You snorted. “That explains a lot.”
Across the room, Evan smirked—because of course he heard.
The rivalry had been brewing since first year. Top marks, sharp tongues, and neither of you willing to back down. Professors paired you together far too often, convinced cooperation would “build character.”
What it really built was tension.
“You’re doing it wrong,” Evan said one evening in the library, leaning far too close as you worked on a Charms assignment.
“I didn’t ask,” you replied sweetly.
“No, but you need help,” he murmured. His hand brushed yours as he adjusted the wand angle, sending a strange jolt through you. “There. Fixed.”
Your spell worked perfectly.
You hated that too.
Things shifted slowly—subtle glances, arguments that lingered too long, insults that felt less cruel and more… personal. Evan’s teasing became quieter, reserved just for you. His attention sharper, more deliberate.
Regulus noticed first.
“He looks at you like he’s planning something,” Regulus said one night, voice low.

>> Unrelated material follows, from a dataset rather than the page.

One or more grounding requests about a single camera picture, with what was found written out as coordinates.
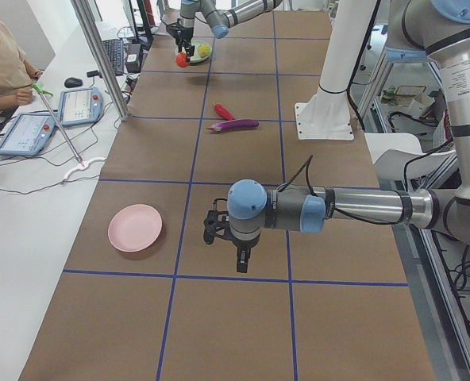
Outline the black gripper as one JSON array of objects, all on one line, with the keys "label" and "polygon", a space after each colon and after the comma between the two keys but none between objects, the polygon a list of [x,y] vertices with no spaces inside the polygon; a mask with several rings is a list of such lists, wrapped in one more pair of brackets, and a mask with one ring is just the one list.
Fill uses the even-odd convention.
[{"label": "black gripper", "polygon": [[251,249],[259,243],[260,232],[249,234],[235,232],[232,235],[233,244],[237,247],[237,272],[247,273]]},{"label": "black gripper", "polygon": [[193,28],[184,26],[179,28],[179,46],[182,47],[182,51],[187,55],[187,58],[194,55],[194,45],[191,43],[193,36]]}]

You swallowed. “That’s because he is.”
But when trouble came—real trouble, dark whispers and dangerous magic—Evan was suddenly always there. Standing between you and curses, dragging you out of harm’s way, jaw clenched with something that looked a lot like fear.
“You’re infuriating,” he snapped once after an especially close call.
You met his gaze, heart racing. “You don’t seem to mind.”
Silence stretched.
Then, quietly, “I do. That’s the problem.”
The kiss that followed was angry and desperate and entirely inevitable. All the words you’d never said wrapped into one sharp, breathless moment.
Afterward, Evan rested his forehead against yours, voice softer than you’d ever heard it.
“Still hate me?”
You smirked. “Ask me tomorrow.”
His answering grin was all sharp edges and something dangerously sincere.